── SUPPLIED MATERIAL

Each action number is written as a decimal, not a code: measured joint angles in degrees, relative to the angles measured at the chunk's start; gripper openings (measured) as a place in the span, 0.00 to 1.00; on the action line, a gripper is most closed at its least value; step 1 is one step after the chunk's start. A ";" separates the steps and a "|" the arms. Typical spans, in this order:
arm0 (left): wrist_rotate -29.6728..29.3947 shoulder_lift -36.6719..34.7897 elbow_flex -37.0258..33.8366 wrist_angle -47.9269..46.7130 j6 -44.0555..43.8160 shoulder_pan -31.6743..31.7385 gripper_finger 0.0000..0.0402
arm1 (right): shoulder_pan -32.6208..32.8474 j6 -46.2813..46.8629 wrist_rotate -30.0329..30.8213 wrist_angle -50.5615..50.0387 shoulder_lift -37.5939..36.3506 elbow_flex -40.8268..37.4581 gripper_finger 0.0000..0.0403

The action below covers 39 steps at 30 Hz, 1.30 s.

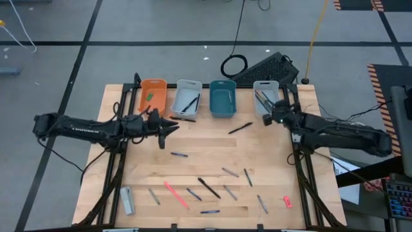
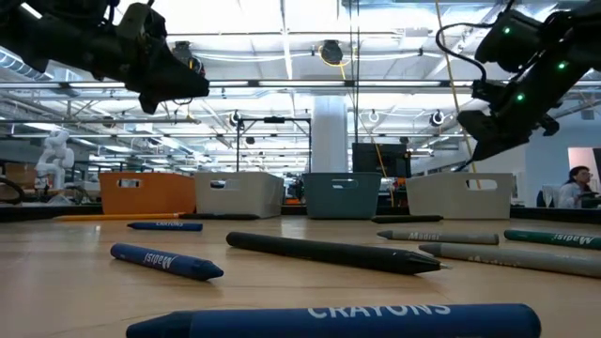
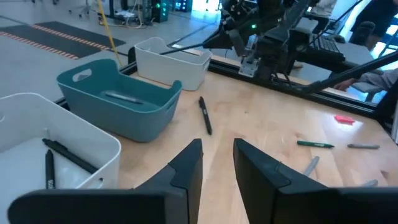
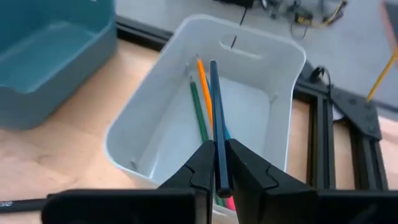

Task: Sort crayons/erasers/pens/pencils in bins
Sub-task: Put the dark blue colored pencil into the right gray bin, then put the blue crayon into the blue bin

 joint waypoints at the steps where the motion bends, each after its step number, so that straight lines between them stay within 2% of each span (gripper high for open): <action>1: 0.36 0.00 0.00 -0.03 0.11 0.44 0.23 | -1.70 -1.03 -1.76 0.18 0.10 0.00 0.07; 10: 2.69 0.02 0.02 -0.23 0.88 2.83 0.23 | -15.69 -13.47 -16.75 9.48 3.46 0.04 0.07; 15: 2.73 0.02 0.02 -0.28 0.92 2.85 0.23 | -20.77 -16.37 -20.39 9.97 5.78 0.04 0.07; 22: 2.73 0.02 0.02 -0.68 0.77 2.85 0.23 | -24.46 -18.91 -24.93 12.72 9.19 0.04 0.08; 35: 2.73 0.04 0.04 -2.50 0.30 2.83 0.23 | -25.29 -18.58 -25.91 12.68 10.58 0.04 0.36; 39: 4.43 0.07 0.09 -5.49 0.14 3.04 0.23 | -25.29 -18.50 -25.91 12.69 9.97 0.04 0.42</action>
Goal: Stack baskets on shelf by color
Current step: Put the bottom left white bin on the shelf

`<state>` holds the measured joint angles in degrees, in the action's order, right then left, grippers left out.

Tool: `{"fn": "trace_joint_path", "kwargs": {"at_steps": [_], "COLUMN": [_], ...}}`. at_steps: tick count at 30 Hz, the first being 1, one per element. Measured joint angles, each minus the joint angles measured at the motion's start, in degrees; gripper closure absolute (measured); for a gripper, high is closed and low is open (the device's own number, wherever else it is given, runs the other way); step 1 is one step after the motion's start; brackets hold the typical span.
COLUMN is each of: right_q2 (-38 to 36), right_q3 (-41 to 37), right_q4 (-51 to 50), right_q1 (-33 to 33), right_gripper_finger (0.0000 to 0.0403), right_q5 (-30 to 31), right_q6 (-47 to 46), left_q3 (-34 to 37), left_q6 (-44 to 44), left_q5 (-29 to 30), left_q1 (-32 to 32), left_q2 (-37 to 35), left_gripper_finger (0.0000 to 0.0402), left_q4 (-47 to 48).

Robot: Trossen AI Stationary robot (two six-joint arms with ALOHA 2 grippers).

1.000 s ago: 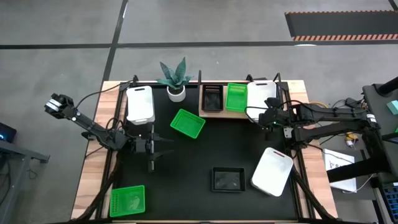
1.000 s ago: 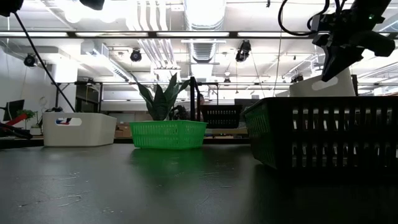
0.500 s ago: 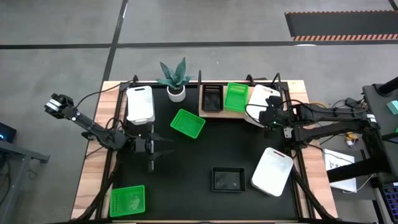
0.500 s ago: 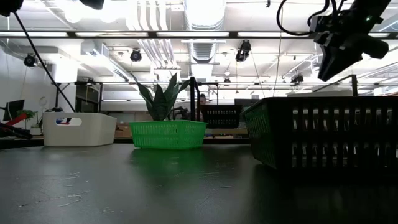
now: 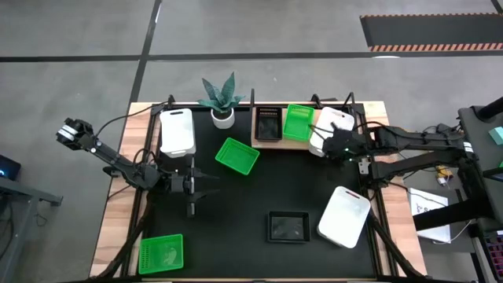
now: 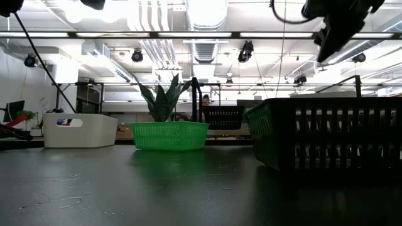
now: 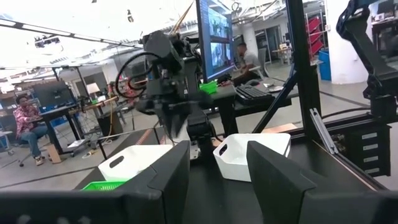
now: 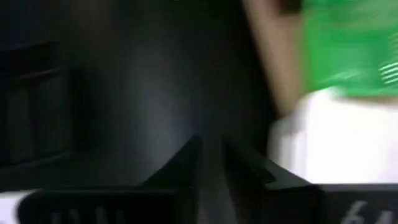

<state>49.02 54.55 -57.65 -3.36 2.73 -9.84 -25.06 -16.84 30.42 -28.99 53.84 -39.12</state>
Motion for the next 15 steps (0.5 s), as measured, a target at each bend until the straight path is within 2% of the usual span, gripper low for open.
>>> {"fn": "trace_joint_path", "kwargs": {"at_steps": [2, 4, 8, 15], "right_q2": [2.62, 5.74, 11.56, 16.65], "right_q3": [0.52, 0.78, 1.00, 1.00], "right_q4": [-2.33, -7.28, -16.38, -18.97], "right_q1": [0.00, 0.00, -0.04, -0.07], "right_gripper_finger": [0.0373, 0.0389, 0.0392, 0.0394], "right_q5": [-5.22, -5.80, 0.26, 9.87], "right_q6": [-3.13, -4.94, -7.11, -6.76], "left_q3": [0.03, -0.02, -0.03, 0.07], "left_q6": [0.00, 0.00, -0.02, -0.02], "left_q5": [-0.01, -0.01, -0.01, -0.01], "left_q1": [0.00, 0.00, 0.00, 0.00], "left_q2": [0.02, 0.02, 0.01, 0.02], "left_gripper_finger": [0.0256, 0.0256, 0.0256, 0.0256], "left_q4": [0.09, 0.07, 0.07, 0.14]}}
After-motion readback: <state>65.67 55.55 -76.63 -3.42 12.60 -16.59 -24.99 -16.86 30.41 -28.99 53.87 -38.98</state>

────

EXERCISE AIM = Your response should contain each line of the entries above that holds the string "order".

WORKED SOLUTION =
Each action number is written as a decimal, not a code: measured joint angles in degrees, relative to the angles measured at the chunk's start; gripper openings (measured) as a place in the span, 0.00 to 1.00; on the action line, a gripper is most closed at its least value; step 1 is one step after the chunk's start. A ";" separates the steps and a "|" the arms. Typical spans, in this order:
`<state>` holds the measured joint angles in degrees, in the action's order, right then left, grippers left out.

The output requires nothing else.